= Ana 'Rokafella' Garcia =

American breakdancer

Ana Garcia (born 1971), better known by her stage name Rokafella, is a breakdancer, dance teacher, poet, musician, and entrepreneur. She has been credited as being a femme break dance pioneer and influencing the new generation of B-Girls and B-Boys.

== Early life ==
Garcia was raised in Spanish Harlem by Puerto Rican migrants and showed an early interest in breakdancing, as she saw hip hop performed in her own neighborhood. She states that the cultural norms of her ethnic background contributed to this mindset, stating “being of Latino background there was a difference between what the males could get away with and what the females had to do". She has listed her early inspirations as including Iris Chacón, KRS-One, Rita Moreno, Lauryn Hill, and Celia Cruz and used them to help develop her style.

== Career ==
In 1991, veteran breakdancer and later husband Kwikstep took Garcia on as a mentee.

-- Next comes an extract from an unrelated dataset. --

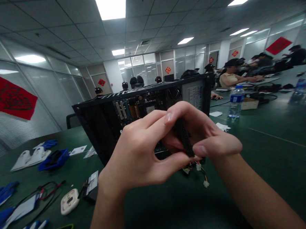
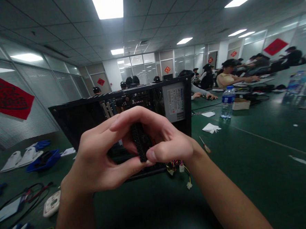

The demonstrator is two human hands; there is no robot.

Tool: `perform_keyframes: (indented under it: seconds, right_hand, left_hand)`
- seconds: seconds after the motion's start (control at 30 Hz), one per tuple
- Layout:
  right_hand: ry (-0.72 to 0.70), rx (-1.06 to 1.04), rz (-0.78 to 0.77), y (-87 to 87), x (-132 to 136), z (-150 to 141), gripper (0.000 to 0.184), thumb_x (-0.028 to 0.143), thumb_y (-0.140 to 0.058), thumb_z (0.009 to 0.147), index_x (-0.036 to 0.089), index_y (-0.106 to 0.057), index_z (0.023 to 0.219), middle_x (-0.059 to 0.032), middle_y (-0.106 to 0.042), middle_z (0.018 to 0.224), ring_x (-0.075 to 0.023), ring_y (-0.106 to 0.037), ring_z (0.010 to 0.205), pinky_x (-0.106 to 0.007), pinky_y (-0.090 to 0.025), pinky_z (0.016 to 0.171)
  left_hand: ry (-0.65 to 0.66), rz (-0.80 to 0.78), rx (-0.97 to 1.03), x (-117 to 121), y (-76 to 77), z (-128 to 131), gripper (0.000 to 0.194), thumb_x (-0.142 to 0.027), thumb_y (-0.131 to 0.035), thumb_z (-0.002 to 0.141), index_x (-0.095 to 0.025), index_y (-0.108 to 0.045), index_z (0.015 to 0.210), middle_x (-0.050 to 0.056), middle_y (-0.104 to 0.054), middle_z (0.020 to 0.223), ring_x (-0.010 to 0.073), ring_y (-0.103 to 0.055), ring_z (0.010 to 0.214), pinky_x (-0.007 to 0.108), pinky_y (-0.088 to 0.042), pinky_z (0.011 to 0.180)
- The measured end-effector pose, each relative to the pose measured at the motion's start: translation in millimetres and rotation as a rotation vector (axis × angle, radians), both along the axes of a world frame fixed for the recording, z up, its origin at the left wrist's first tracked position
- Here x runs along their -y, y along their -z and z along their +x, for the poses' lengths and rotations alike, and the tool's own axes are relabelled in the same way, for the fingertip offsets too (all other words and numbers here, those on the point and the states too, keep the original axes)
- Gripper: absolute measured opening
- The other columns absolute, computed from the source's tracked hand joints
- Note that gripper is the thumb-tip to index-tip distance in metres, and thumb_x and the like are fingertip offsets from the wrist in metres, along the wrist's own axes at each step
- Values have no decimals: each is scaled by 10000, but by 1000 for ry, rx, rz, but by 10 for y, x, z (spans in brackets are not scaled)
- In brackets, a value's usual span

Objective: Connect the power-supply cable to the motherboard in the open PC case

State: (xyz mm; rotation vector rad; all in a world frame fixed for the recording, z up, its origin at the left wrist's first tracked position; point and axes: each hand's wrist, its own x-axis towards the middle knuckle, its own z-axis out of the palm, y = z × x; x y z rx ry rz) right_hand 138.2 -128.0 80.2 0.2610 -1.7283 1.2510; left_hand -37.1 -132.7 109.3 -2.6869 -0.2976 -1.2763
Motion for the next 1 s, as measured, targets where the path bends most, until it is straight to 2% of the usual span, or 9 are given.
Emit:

She would go on to dance with many crews in New York City that included The Transformers, The Breeze Team, and the New York City Float Committee, where she would eventually earn the nickname 'Rokafella'. Garcia has stated that one of the moments in her career that stood out to her was when she received applause from an audience that had gathered to watch her and others perform, which she said was rare because "up until that point since I had minimal eye-catching moves compared to the guys who were street performing." She has also commented that the hip hop scene is traditionally male dominated and that she and other women have received negativity from men who "find it hard to accept a woman's participation in a physically demanding genre", but that if women "stay in the game long enough the skills and the respect always come together."

Together with Kwikstep, Garcia co-founded the non-profit hip-hop dance company Full Circle Productions, which aims to empower young dancers through the positive impact of hip-hop. She has performed for Full Circle and also serves as a teacher. She has also served as a judge for The International Battle of the Year.